---------- Dataset entries ----------
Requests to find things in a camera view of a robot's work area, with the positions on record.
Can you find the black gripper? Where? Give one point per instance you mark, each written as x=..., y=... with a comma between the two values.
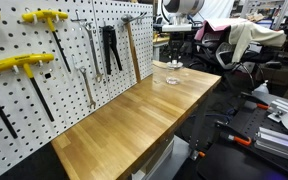
x=176, y=41

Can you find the large steel combination wrench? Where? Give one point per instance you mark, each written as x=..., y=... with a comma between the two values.
x=92, y=50

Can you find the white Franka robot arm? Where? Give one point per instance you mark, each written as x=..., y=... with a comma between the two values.
x=182, y=6

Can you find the small steel combination wrench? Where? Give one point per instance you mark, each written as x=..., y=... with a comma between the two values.
x=87, y=88

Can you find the pink cloth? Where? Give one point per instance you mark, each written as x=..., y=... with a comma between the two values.
x=205, y=28

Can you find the black office chair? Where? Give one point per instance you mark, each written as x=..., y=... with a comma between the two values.
x=224, y=50

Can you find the metal double pegboard hook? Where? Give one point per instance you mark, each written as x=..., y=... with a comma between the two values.
x=139, y=17

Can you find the black pliers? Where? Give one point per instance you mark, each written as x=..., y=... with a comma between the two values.
x=110, y=43

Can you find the beige cloth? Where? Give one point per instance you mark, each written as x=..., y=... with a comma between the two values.
x=250, y=35

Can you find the white plastic bottle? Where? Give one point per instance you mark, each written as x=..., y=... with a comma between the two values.
x=261, y=88

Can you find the metal single pegboard hook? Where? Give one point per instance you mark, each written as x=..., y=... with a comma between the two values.
x=77, y=19

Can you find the white metal pegboard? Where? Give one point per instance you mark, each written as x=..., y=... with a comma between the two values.
x=67, y=96

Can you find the black perforated breadboard table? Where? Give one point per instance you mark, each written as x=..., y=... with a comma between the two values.
x=224, y=163

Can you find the short aluminium extrusion piece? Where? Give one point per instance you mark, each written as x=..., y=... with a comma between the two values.
x=280, y=108

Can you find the long aluminium extrusion stack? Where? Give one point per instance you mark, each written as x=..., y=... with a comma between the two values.
x=277, y=145

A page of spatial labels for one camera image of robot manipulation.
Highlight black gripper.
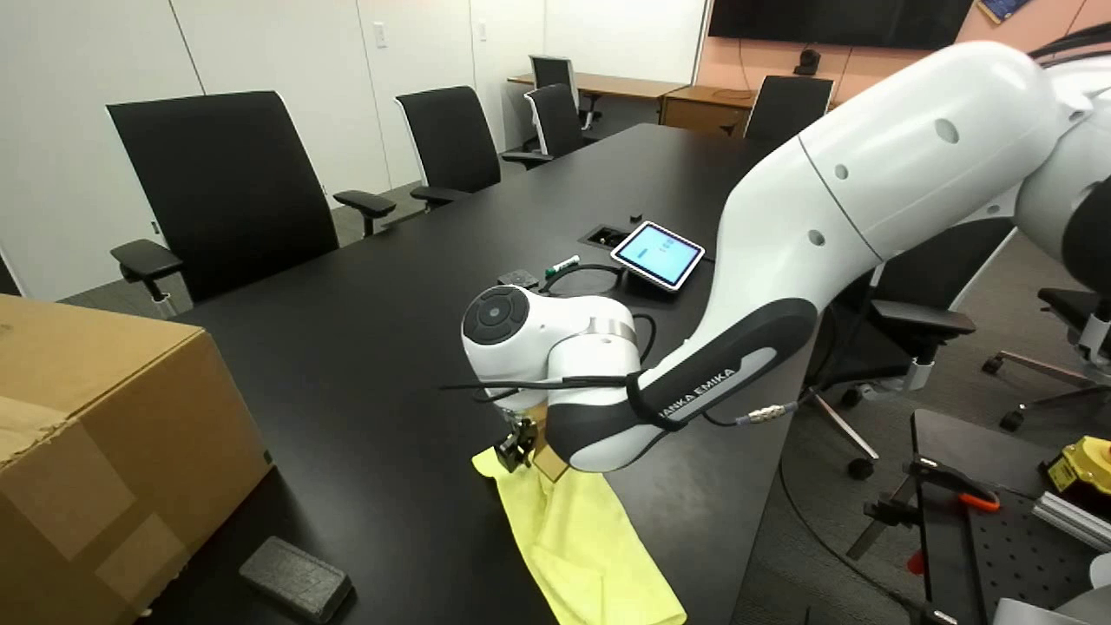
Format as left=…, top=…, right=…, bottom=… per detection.
left=495, top=401, right=574, bottom=478

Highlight yellow towel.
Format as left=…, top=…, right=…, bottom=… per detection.
left=468, top=447, right=692, bottom=625

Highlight white framed tablet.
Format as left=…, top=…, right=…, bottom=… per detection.
left=608, top=215, right=708, bottom=296

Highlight small black rectangular block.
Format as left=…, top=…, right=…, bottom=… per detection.
left=236, top=530, right=356, bottom=621

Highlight black office chair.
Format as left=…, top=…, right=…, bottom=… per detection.
left=103, top=85, right=398, bottom=306
left=984, top=280, right=1111, bottom=434
left=525, top=78, right=602, bottom=159
left=810, top=219, right=1021, bottom=482
left=528, top=52, right=583, bottom=89
left=397, top=83, right=551, bottom=211
left=743, top=72, right=837, bottom=159

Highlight wooden desk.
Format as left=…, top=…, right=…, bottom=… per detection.
left=508, top=68, right=760, bottom=135

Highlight brown taped cardboard box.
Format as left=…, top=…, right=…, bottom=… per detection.
left=0, top=292, right=274, bottom=625

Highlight black robot cart platform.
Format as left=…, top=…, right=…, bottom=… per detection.
left=905, top=405, right=1111, bottom=625

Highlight aluminium extrusion bar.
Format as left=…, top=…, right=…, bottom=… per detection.
left=1030, top=488, right=1111, bottom=553

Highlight yellow crumpled item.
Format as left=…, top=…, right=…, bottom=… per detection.
left=1045, top=431, right=1111, bottom=501

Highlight black table cable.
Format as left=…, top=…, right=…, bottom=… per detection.
left=495, top=253, right=662, bottom=306

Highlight orange handled pliers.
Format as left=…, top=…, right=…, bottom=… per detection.
left=873, top=454, right=1007, bottom=530

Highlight black wall screen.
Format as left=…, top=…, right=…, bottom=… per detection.
left=705, top=0, right=977, bottom=52

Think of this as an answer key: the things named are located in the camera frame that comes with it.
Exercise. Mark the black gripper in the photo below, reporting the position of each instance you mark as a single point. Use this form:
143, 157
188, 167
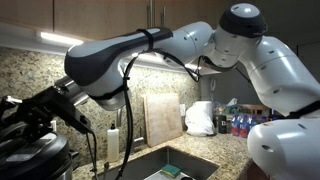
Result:
35, 116

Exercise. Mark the black pressure cooker lid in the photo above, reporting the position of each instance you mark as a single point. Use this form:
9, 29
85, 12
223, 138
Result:
36, 156

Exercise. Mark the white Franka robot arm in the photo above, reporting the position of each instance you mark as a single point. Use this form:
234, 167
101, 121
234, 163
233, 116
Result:
186, 43

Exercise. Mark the under-cabinet light strip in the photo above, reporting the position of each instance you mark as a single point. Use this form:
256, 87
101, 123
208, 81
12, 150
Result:
60, 38

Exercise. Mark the white soap dispenser bottle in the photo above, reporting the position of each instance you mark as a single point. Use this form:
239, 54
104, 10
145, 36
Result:
113, 145

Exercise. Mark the wooden upper cabinets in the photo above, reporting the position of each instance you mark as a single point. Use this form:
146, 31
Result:
83, 16

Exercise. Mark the steel gooseneck faucet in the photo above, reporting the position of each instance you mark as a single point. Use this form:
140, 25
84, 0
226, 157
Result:
138, 141

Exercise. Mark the stainless steel sink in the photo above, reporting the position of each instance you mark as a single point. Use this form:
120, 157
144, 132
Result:
146, 165

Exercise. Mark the wooden cutting board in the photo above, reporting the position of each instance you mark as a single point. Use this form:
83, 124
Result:
163, 120

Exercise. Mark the white tray in sink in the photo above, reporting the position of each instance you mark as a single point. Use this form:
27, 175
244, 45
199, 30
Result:
156, 176

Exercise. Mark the teal yellow sponge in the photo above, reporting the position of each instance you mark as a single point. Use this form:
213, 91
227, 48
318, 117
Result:
171, 170

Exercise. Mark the white plastic bag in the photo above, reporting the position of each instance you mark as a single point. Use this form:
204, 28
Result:
200, 120

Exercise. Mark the black canister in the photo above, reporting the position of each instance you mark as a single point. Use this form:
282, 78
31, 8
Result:
220, 124

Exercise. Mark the teal tissue box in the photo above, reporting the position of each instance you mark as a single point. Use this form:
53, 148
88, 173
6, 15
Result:
233, 106

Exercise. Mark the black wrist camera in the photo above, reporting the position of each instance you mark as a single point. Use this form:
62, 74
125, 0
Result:
63, 108

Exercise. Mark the small white wall outlet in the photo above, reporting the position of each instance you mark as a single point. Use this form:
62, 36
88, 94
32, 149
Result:
182, 110

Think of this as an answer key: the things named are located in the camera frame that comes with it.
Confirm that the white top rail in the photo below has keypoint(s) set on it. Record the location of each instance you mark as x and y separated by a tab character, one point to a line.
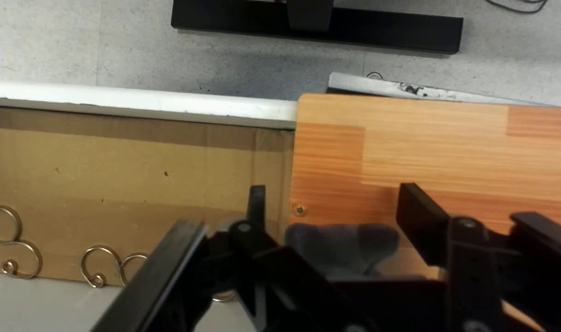
139	101

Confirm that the gray cabinet side panel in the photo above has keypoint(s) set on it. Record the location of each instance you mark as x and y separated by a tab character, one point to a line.
379	85

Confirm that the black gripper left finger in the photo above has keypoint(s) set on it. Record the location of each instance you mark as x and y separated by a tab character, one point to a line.
163	282

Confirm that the gold S hook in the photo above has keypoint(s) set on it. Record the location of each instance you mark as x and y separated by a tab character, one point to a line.
103	265
16	245

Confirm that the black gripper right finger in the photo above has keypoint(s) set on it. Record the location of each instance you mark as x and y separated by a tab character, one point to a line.
509	277

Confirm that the black monitor stand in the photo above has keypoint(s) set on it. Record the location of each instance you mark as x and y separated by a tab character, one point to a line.
318	20

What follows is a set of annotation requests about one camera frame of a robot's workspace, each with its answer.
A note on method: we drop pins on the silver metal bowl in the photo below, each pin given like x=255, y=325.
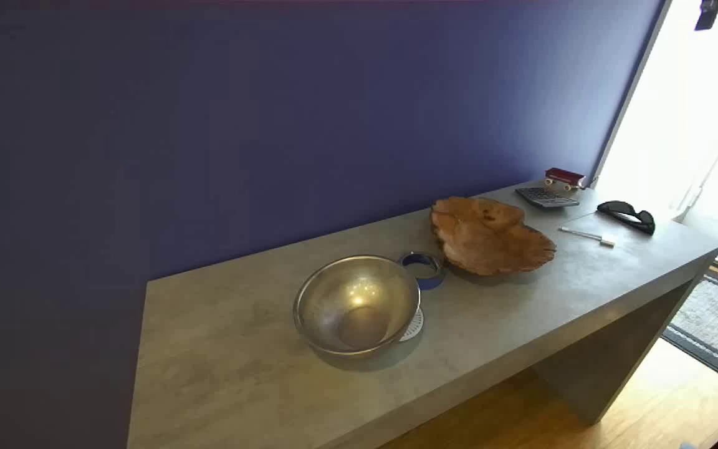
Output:
x=358, y=306

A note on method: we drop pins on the grey concrete-look cabinet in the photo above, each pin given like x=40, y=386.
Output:
x=425, y=366

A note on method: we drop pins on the red toy car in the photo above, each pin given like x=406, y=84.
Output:
x=565, y=179

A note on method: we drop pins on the black sunglasses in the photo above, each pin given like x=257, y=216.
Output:
x=627, y=216

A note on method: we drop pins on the brown wooden platter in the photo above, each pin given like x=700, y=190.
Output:
x=488, y=238

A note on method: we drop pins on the compact disc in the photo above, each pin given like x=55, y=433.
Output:
x=435, y=279

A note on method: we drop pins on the grey calculator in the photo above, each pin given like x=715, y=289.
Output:
x=543, y=199

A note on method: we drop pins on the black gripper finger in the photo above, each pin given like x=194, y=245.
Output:
x=707, y=11

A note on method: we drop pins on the small white stick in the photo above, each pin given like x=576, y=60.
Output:
x=586, y=236

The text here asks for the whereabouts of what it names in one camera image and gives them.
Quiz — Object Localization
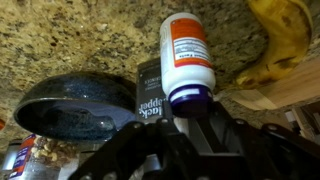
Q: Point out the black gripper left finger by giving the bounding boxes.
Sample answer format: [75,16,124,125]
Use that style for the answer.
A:
[68,99,201,180]

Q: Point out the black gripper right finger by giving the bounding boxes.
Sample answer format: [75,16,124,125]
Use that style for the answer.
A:
[209,101,320,180]

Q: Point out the white pill bottle orange label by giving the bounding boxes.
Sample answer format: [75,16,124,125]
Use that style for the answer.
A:
[159,12,217,118]

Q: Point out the black pepper grinder bottle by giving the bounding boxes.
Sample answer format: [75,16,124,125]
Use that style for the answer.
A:
[135,58,174,125]

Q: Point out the dark blue speckled bowl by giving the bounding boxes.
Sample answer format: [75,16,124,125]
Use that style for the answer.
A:
[13,71,138,143]

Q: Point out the wooden cutting board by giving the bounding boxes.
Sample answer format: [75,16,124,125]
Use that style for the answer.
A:
[229,55,320,112]

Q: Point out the clear nuts jar blue label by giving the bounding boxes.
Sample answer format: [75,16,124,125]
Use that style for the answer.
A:
[8,133,83,180]

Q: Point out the yellow banana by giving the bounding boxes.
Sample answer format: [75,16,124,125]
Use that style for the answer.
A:
[234,0,314,90]

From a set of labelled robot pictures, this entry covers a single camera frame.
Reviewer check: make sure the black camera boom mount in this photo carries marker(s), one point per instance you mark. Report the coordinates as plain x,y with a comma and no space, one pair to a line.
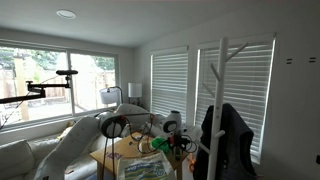
36,88

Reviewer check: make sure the small wall vent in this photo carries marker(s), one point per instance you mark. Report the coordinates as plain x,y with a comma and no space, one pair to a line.
289,61
312,60

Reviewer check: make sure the pale pink sticker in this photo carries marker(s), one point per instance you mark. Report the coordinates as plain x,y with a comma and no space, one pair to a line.
114,155

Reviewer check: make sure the black stereo camera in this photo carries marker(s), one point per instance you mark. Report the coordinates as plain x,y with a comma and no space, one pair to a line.
66,72

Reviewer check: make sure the white shade table lamp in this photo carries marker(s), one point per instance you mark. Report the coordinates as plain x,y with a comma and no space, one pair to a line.
135,90

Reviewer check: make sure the dark wall outlet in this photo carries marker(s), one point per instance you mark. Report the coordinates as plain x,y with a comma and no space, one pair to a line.
318,159

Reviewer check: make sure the round ceiling light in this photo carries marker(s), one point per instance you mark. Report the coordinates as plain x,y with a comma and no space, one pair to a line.
66,14

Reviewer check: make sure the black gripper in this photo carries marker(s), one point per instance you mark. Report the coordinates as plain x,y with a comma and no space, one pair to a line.
176,139

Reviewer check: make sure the small orange object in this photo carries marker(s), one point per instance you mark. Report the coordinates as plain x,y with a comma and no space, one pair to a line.
191,163

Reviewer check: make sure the dark grey jacket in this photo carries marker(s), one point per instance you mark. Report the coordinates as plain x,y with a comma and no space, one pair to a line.
237,146

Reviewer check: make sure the green lunchbox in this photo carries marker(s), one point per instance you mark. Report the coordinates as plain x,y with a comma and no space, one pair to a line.
159,143

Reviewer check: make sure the wide white window blind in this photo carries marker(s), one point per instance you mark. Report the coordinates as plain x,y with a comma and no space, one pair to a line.
243,93

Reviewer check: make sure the wooden side table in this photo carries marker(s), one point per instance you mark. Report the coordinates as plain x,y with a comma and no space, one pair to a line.
100,160

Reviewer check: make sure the narrow white window blind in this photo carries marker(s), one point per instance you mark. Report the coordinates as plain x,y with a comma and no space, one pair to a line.
169,86

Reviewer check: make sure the large white-framed window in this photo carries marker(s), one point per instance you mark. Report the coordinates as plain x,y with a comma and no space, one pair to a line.
71,83

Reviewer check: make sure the white shade floor lamp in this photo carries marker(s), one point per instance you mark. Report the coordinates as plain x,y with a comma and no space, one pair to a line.
109,95

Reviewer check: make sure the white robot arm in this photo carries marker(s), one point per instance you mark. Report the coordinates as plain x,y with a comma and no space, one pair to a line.
76,140

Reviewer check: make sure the white coat rack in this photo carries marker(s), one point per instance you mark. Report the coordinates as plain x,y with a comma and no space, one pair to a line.
220,83

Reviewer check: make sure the white sofa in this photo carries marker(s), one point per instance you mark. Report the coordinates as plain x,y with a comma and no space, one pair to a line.
16,156

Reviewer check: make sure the black remote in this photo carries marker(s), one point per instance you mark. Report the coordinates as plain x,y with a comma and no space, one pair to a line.
178,155
----------
• _Task objective_: Once the line with "Highlight white framed tablet." has been found above, output that line and every later line exactly, stopping after the line with "Exercise. Mark the white Franka", and omit the pictures.

• _Response below_:
Highlight white framed tablet.
Format as left=…, top=…, right=…, bottom=… per detection.
left=608, top=215, right=708, bottom=296

Highlight small black rectangular block.
Format as left=…, top=…, right=…, bottom=… per detection.
left=236, top=530, right=356, bottom=621

Highlight black office chair.
Format as left=…, top=…, right=…, bottom=… per detection.
left=103, top=85, right=398, bottom=306
left=984, top=280, right=1111, bottom=434
left=525, top=78, right=602, bottom=159
left=810, top=219, right=1021, bottom=482
left=528, top=52, right=583, bottom=89
left=397, top=83, right=551, bottom=211
left=743, top=72, right=837, bottom=159

Highlight wooden desk.
Format as left=…, top=…, right=…, bottom=… per detection.
left=508, top=68, right=760, bottom=135

Highlight brown taped cardboard box.
Format as left=…, top=…, right=…, bottom=… per detection.
left=0, top=292, right=274, bottom=625

Highlight black robot cart platform.
Format as left=…, top=…, right=…, bottom=… per detection.
left=905, top=405, right=1111, bottom=625

Highlight aluminium extrusion bar.
Format as left=…, top=…, right=…, bottom=… per detection.
left=1030, top=488, right=1111, bottom=553

Highlight yellow crumpled item.
Format as left=…, top=…, right=…, bottom=… per detection.
left=1045, top=431, right=1111, bottom=501

Highlight black table cable.
Format as left=…, top=…, right=…, bottom=… per detection.
left=495, top=253, right=662, bottom=306

Highlight orange handled pliers.
Format as left=…, top=…, right=…, bottom=… per detection.
left=873, top=454, right=1007, bottom=530

Highlight black wall screen.
Format as left=…, top=…, right=…, bottom=… per detection.
left=705, top=0, right=977, bottom=52

Think of this as an answer key: the things named are located in the camera frame that comes with it.
Exercise. Mark the black gripper in the photo below, reporting the position of each instance you mark as a single point. Use this form:
143, 157
188, 167
Result:
35, 116

Exercise. Mark the black pressure cooker lid in the photo above, reporting the position of each instance you mark as a single point. Use this form:
9, 29
85, 12
223, 138
Result:
36, 156

Exercise. Mark the white Franka robot arm in the photo above, reporting the position of each instance you mark as a single point. Use this form:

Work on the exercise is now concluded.